A tutorial for those with little or no programming background
By Maurits van der Veen
Last modified October 2015

1. Starting a Scrapy project

Scrapy is a web scraping package that does most of the actual scraping work for you. You need to supply it information about the web URLs you wish to scrape, and the data from those URLs you'd like to collect; it basically does the rest.

For our first scraping exercise, we will collect names and emails from the departmental faculty directories at William & Mary. We'll call our project faculty_emails

To start a new scraper, navigate to a folder where you'd like your web scrapers to reside, and type, on the command line (not inside ipython notebook):
scrapy startproject faculty_emails

This will create a new directory named faculty_emails and fill it with some templates for the necessary scraping files.

Note: Depending on how your system is set up, you may need to be within the folder named anaconda when you type the scrapy startproject command.
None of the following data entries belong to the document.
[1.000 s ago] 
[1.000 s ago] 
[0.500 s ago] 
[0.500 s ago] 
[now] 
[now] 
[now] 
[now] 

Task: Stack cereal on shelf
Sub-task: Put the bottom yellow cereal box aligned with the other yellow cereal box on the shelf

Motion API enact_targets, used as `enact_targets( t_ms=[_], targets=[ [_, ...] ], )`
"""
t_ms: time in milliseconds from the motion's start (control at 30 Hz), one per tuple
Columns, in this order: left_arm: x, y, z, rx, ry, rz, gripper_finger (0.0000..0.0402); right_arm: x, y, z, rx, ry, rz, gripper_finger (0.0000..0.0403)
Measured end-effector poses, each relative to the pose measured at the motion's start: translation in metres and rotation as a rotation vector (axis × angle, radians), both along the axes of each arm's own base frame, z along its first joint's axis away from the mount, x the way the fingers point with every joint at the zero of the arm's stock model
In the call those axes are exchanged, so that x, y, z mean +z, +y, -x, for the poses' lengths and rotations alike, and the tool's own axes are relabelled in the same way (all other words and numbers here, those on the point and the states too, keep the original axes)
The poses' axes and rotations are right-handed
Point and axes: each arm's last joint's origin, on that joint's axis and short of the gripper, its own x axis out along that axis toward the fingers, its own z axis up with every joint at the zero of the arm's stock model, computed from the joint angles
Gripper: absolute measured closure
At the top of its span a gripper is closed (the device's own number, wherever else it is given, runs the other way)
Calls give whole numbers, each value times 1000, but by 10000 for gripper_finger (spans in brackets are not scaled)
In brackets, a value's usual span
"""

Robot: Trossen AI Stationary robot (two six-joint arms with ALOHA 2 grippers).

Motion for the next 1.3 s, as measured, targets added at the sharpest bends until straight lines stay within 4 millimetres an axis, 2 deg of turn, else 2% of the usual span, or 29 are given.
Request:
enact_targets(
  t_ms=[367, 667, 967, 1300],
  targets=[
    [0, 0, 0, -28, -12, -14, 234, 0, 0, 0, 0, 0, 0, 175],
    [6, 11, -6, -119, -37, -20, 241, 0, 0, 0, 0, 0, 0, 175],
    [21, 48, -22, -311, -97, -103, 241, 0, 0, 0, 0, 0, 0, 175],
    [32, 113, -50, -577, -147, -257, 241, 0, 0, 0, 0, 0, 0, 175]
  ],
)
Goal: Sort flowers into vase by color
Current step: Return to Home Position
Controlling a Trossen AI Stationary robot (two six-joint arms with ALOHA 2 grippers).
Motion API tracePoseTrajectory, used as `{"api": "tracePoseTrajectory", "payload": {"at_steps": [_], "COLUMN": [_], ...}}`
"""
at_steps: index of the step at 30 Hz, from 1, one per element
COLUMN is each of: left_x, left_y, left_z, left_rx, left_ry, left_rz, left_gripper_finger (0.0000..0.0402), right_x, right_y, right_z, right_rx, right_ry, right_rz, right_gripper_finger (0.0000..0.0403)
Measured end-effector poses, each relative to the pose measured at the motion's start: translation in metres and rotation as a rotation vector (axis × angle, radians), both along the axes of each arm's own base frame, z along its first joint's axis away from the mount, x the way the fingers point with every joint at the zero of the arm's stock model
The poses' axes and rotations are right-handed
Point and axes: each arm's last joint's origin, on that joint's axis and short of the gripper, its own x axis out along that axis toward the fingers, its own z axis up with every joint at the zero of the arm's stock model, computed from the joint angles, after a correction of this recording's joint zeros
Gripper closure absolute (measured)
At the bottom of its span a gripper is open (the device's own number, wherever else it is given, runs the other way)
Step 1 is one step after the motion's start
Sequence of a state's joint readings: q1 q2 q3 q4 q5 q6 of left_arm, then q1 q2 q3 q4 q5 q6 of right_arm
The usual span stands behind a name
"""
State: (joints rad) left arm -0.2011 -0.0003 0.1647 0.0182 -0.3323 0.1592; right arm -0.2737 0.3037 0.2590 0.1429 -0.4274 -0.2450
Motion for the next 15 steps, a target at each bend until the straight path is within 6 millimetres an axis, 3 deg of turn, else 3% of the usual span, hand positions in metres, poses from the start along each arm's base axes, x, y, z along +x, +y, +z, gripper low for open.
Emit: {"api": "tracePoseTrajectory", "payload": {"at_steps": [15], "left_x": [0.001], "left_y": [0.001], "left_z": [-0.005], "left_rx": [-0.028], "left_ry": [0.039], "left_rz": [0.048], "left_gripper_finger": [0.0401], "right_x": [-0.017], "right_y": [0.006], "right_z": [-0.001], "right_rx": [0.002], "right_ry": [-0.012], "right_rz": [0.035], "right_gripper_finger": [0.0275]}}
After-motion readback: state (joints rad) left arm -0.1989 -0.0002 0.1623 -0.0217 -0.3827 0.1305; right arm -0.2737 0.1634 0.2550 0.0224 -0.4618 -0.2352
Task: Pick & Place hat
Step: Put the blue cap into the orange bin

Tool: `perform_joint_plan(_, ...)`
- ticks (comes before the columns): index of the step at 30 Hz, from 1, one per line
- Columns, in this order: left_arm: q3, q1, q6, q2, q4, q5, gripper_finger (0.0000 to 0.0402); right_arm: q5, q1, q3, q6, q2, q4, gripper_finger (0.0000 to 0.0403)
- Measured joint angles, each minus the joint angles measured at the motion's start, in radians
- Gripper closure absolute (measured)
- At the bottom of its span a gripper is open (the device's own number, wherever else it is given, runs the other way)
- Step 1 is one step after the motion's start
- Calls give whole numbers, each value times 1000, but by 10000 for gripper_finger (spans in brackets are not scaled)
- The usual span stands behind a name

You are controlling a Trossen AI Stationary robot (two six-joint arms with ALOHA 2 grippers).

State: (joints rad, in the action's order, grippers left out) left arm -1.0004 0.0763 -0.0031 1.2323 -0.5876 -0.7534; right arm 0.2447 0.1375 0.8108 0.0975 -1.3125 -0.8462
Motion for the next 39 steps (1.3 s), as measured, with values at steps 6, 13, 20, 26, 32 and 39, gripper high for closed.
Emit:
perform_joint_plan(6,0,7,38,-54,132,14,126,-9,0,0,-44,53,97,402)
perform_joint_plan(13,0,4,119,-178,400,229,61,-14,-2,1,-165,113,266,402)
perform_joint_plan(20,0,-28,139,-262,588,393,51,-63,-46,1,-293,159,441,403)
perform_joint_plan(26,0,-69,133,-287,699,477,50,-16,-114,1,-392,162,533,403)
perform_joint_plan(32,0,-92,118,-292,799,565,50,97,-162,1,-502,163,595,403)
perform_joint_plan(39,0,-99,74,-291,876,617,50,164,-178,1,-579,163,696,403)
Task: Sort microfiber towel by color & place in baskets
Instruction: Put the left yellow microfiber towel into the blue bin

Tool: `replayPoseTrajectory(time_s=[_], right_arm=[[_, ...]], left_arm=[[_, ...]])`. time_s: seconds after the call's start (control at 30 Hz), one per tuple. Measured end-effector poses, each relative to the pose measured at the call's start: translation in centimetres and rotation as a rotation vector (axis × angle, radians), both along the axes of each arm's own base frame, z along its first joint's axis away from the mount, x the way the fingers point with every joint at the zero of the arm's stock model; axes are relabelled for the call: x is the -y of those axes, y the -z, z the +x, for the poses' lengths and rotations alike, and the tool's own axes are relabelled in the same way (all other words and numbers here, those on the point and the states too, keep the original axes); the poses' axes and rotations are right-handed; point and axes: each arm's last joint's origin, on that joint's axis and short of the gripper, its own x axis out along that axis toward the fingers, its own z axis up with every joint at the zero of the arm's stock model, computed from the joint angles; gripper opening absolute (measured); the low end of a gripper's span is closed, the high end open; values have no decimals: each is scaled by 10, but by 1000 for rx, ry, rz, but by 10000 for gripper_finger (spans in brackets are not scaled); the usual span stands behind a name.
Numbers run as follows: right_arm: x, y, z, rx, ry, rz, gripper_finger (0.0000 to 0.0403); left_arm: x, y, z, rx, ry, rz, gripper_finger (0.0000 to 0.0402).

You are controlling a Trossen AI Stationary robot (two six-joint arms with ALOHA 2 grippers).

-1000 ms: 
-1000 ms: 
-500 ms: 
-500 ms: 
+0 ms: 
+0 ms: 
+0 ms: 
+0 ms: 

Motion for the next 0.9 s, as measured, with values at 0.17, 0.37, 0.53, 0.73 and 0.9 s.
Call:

If you did it right, you will see something very much like the following:

2015-10-19 13:34:30 [scrapy] INFO: Scrapy 1.0.3 started (bot: scrapybot)
2015-10-19 13:34:30 [scrapy] INFO: Optional features available: ssl, http11
2015-10-19 13:34:30 [scrapy] INFO: Overridden settings: {}
New Scrapy project 'faculty_emails' created in:
    /Users/maurits/python/scraping/faculty_emails

You can start your first spider with:
    cd faculty_emails
    scrapy genspider example example.com

2. Specifying items to scrape

The startproject command created a folder called faculty_emails. Inside that folder we find another folder with the same name. Inside that one are several files, including one named items.py.

We edit this file to specify the items we wish to scrape. Editing files is best done in a standard text editor such as TextEdit on the Mac. Make sure to work in 'plain text' mode. (Other good text editors for the Mac are Brackets and Apple's Xcode).

This file defines a 'class' to hold the different things you want to extract for each scraped item. Scrapy tries to give the class a helpful name; you may change it as you wish.

In python, indentation matters. Inside (i.e. below) the class definition, every line should have the same indentation of 4 spaces or 1 tab.

Comments in python are signaled by a # as the first non-space character on the line. You'll see that there are several comment lines in items.py; you can just leave these be.

Change the file to look as follows (after the first few lines of comments):

import scrapy

class FacultyEmailsItem(scrapy.Item):
    department = scrapy.Field()
    last = scrapy.Field()
    first = scrapy.Field()
    email = scrapy.Field()

With the import command, we are telling scrapy that we want to use all the functions, classes, etc. it has pre-defined for us. To refer to any of these, we prefix them with the name scrapy. Hence scrapy.Item in the line that names our class.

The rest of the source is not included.